[Exercise]: Please work out how many lines in the data below contain "bottle", and reply with that number alone.

[Material supplied]:

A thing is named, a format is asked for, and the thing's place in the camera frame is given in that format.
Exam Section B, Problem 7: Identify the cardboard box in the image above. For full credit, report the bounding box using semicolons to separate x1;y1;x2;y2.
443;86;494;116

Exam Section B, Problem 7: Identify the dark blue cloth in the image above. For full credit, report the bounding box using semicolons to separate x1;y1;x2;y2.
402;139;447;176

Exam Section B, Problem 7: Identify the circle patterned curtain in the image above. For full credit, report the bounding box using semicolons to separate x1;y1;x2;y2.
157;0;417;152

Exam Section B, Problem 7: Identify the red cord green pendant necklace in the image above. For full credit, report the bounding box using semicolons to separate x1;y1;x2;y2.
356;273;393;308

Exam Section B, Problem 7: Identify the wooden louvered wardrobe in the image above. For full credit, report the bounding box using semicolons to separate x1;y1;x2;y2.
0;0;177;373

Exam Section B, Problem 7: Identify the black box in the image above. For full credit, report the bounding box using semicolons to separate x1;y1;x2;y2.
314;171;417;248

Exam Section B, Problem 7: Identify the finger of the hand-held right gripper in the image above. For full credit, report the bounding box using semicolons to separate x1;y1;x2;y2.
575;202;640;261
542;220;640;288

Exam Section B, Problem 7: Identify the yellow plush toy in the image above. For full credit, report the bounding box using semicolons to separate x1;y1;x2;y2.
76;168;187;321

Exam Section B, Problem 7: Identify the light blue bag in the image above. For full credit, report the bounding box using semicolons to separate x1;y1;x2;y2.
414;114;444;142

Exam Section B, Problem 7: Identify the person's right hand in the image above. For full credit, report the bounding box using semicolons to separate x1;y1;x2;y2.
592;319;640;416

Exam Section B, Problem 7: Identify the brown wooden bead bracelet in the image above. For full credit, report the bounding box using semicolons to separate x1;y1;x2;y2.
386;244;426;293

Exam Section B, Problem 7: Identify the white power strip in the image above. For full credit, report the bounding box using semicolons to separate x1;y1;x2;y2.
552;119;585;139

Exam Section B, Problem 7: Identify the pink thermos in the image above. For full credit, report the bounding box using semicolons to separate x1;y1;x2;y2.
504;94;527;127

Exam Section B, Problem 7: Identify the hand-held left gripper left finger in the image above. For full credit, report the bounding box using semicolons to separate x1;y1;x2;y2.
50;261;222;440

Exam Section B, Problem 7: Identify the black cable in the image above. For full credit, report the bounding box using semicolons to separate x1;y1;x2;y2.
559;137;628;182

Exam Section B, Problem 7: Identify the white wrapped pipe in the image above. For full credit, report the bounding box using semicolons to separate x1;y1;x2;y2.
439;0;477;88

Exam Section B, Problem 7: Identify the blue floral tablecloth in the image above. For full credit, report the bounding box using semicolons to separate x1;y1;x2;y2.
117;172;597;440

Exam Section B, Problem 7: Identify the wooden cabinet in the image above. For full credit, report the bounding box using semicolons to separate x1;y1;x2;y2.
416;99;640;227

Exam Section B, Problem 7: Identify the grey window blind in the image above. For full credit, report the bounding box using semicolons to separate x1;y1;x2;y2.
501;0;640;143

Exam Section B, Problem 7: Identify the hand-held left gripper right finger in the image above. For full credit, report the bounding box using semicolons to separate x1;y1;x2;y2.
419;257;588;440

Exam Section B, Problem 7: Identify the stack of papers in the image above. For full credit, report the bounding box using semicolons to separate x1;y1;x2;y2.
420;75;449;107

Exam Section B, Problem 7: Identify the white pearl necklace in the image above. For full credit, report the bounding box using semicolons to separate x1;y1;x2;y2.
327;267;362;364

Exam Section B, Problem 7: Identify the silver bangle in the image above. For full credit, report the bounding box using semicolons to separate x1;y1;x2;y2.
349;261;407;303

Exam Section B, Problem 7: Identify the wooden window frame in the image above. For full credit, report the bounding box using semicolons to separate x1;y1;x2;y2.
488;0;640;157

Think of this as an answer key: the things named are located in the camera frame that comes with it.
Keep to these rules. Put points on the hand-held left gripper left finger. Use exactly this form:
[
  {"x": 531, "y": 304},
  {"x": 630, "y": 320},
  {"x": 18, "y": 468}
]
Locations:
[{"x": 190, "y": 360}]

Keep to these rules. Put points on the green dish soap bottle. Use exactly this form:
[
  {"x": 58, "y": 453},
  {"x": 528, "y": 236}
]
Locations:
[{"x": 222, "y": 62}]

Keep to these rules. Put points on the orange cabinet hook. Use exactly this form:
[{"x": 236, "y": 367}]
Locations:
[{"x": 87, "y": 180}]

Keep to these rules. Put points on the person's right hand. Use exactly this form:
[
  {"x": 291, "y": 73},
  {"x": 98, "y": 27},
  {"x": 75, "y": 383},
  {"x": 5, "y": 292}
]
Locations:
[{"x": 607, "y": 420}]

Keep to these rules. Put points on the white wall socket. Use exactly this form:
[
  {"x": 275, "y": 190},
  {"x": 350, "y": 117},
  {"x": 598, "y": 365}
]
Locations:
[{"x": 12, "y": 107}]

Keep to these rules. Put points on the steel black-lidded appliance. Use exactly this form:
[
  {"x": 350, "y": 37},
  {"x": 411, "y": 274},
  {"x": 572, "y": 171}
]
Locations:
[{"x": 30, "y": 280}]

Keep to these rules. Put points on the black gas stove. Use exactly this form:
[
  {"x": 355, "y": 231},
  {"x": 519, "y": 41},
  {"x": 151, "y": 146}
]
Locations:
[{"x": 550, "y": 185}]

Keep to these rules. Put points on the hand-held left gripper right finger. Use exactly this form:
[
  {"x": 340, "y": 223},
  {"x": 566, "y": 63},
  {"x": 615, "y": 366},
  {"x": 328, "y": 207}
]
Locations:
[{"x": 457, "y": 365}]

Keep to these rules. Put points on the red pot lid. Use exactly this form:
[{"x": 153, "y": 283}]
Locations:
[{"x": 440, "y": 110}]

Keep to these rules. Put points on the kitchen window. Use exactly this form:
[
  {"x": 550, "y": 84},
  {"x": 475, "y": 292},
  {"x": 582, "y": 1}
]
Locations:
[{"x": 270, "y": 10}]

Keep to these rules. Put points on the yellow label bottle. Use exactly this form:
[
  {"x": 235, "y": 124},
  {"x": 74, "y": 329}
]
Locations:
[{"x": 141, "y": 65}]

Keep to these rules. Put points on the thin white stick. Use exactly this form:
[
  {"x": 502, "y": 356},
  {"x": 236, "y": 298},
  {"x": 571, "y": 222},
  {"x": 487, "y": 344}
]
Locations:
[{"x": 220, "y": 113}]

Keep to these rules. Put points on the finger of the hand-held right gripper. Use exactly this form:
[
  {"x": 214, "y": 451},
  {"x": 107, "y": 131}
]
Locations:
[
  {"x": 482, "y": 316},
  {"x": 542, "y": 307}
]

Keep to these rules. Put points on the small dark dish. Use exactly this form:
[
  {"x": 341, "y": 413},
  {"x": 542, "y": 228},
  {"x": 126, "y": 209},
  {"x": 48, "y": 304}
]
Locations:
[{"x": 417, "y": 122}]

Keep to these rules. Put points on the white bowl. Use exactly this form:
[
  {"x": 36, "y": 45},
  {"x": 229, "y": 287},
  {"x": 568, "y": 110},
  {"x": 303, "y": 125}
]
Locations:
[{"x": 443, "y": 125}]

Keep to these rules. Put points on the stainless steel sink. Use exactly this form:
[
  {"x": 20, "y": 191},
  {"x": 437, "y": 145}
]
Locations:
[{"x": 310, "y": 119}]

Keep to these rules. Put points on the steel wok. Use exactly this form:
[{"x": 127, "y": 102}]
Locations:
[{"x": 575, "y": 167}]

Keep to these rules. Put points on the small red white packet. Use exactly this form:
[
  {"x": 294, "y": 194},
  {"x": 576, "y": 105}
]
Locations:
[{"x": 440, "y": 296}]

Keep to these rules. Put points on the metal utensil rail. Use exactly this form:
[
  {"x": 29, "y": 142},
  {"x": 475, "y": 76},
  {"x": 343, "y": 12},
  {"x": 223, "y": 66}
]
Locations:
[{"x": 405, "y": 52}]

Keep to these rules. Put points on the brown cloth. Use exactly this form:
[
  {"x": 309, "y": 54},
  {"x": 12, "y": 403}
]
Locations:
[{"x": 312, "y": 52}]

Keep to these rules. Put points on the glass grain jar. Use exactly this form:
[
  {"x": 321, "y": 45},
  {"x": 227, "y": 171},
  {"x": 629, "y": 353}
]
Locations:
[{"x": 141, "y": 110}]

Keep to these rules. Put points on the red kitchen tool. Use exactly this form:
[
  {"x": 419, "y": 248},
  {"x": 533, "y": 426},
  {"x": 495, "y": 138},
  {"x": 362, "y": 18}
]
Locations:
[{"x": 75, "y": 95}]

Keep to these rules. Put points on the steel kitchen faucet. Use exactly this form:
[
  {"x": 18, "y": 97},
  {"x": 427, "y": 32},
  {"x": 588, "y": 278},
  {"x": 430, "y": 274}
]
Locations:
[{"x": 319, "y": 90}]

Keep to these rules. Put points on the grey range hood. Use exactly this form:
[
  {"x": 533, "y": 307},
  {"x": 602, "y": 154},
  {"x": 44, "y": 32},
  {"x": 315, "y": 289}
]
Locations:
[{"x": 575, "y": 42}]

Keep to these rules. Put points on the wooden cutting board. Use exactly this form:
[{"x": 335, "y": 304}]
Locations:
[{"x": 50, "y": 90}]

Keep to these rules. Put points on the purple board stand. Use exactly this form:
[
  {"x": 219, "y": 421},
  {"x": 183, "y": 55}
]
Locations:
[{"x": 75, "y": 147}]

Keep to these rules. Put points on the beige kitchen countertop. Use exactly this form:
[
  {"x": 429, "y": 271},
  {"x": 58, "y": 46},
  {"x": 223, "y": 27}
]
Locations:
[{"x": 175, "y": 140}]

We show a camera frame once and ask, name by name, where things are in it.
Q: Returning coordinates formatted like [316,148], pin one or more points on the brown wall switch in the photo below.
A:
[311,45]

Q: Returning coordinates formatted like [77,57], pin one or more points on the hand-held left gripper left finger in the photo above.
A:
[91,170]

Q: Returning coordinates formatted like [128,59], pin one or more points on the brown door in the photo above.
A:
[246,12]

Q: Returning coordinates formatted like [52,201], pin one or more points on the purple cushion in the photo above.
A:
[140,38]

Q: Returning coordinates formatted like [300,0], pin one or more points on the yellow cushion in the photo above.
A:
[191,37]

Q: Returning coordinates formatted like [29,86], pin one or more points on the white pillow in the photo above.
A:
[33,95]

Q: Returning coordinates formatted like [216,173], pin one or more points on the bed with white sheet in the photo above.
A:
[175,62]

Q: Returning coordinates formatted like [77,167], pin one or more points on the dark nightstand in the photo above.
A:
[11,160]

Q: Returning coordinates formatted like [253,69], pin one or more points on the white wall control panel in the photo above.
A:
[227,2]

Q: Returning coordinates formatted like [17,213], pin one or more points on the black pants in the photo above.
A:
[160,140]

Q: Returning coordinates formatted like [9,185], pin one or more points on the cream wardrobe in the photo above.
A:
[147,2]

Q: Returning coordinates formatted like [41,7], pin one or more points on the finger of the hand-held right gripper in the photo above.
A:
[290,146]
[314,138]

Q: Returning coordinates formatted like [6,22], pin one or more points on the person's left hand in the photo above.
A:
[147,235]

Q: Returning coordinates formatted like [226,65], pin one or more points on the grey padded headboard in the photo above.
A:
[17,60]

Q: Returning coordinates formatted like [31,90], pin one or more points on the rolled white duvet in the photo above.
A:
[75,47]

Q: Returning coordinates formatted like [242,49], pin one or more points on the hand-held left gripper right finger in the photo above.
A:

[Your solution]: 2